This article is part of the supplement: The 2009 International Conference on Bioinformatics & Computational Biology (BioComp 2009)
Sequence feature-based prediction of protein stability changes upon amino acid substitutions
1 Department of Genetics and Biochemistry, Clemson University, Clemson, SC 29634, USA
2 J.C. Self Research Institute of Human Genetics, Greenwood Genetic Center, Greenwood, SC 29646, USA
BMC Genomics 2010, 11(Suppl 2):S5 doi:10.1186/1471-2164-11-S2-S5Published: 2 November 2010
Protein destabilization is a common mechanism by which amino acid substitutions cause human diseases. Although several machine learning methods have been reported for predicting protein stability changes upon amino acid substitutions, the previous studies did not utilize relevant sequence features representing biological knowledge for classifier construction.
In this study, a new machine learning method has been developed for sequence feature-based prediction of protein stability changes upon amino acid substitutions. Support vector machines were trained with data from experimental studies on the free energy change of protein stability upon mutations.

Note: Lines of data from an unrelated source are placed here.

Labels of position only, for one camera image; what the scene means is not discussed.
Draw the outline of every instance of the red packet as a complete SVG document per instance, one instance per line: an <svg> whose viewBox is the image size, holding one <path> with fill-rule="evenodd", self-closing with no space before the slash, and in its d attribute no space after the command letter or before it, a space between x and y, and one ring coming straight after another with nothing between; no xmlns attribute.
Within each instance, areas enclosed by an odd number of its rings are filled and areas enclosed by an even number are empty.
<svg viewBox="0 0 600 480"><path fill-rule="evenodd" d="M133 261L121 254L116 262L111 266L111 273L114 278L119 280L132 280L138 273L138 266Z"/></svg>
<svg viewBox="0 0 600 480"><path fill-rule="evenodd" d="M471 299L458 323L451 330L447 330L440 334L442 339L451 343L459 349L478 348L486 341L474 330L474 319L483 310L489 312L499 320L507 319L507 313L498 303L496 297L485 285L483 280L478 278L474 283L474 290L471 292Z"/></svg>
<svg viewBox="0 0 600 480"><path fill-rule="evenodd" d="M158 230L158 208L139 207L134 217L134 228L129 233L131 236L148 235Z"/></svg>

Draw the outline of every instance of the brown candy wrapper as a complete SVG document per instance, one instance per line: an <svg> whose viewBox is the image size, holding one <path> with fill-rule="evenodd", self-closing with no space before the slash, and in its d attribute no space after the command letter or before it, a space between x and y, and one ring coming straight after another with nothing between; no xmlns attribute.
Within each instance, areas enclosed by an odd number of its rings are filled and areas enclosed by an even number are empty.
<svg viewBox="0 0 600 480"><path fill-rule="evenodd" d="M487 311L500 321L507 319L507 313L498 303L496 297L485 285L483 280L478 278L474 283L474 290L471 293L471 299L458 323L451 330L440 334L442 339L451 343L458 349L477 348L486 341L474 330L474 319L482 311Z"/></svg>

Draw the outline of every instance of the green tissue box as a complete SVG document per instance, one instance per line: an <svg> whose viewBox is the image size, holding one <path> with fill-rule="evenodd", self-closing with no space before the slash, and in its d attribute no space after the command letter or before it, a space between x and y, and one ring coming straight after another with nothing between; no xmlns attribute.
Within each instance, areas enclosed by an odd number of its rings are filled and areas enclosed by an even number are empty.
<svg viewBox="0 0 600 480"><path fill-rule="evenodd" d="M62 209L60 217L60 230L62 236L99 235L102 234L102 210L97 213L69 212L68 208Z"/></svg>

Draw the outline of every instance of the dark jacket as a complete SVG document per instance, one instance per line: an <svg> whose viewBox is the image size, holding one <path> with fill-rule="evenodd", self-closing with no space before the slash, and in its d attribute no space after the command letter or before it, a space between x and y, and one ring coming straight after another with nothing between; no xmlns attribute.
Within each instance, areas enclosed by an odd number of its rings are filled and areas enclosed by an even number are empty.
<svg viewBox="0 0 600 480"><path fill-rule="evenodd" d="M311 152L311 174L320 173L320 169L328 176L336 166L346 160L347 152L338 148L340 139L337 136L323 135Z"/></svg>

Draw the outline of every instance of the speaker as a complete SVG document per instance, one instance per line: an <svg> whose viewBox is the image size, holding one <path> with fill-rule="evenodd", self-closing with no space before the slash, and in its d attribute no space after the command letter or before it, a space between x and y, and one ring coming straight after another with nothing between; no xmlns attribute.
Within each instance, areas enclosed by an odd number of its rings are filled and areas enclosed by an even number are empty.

To construct accurate classifiers, twenty sequence features were examined for input vector encoding. It was shown that classifier performance varied significantly by using different sequence features. The most accurate classifier in this study was constructed using a combination of six sequence features. This classifier achieved an overall accuracy of 84.59% with 70.29% sensitivity and 90.98% specificity.
Relevant sequence features can be used to accurately predict protein stability changes upon amino acid substitutions. Predictive results at this level of accuracy may provide useful information to distinguish between deleterious and tolerant alterations in disease candidate genes. To make the classifier accessible to the genetics research community, we have developed a new web server, called MuStab (http://bioinfo.ggc.org/mustab/ webcite).